Metadata-Version: 2.1
Name: dq_check
Version: 0.4.1
Summary: A data quality check module for Spark
Author-email: rohan goel <rohan.goel@databricks.com>
Description-Content-Type: text/markdown
Requires-Dist: pyspark
Requires-Dist: pandas

## dq_check


## Overview

`dq_check` is a Python package that provides a data quality check function encapsulated in the `DQCheck` class. It allows you to perform data quality checks on tables using SQL queries and save the results into a Delta table for auditing purposes.

## Features

- Perform data quality checks on specified tables using SQL queries.
- Save audit logs of data quality checks into a Delta table.
- Handle aggregation checks and basic data quality metrics.
- Supports PySpark and Pandas integration.

## Installation

You can install `dq_check` from PyPI using pip:

## bash

pip install dq_check


## Usage

Here's an example of how to use the DQCheck class from the dq_check package:

from pyspark.sql import SparkSession

from dq_check import DQCheck

## Initialize Spark session
spark = SparkSession.builder.appName("DQCheckExample").getOrCreate()

## Create an instance of DQCheck

dq_checker = DQCheck(spark,audit_table_name) #audit table name should have catalog and schema.

spark (SparkSession): The Spark session.

audit_table_name (str):Default is audit_log. The name of the Delta table to store audit logs.

azure_sql_client:Default is None. This is required for asql,create azure_sql_client by providing scope and secret with AzureSQLClient
            
run_id:Default is -999 , run_id for the ADF pipeline

## Define the data quality check parameters

table_type = "delta"  # Type of the table ('delta' or 'asql')

table_name = "your_table_name"  # Name of the table, should have catalog/schema for delta and schema for asql.

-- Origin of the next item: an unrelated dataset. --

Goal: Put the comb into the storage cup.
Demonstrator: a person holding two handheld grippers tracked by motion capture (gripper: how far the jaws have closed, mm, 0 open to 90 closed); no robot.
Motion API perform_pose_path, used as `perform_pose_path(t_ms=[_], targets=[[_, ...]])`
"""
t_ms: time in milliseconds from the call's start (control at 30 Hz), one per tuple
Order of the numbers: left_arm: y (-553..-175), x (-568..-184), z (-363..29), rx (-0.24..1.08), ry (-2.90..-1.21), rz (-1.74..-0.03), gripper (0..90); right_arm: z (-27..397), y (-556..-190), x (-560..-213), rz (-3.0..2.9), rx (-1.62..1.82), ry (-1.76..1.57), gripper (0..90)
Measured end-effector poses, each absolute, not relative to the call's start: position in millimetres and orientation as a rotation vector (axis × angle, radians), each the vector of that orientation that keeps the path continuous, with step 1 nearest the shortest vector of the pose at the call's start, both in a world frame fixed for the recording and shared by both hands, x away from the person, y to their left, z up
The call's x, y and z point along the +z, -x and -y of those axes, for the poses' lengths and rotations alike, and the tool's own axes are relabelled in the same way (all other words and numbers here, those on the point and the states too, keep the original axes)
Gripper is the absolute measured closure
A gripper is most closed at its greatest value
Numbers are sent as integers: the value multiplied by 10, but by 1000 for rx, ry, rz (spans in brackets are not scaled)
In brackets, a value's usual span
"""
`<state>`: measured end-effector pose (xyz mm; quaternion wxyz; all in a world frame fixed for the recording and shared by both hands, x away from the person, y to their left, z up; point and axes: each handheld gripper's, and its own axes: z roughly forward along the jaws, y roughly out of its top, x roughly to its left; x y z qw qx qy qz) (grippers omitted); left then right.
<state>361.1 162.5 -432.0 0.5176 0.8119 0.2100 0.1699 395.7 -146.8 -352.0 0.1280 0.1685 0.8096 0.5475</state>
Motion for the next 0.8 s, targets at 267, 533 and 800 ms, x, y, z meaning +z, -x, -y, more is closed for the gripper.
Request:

primary_keys = ["your_primary_key"]  # List of primary key columns

sql_query = "SELECT * FROM your_table WHERE condition"  # Data quality check query # should have table name with catalog and schema.

## Perform the data quality check
dq_checker.perform_dq_check(

    table_type,

    table_name,

    primary_keys,

    sql_query,

    check_type, mandatory either "record_check" or "agg_check"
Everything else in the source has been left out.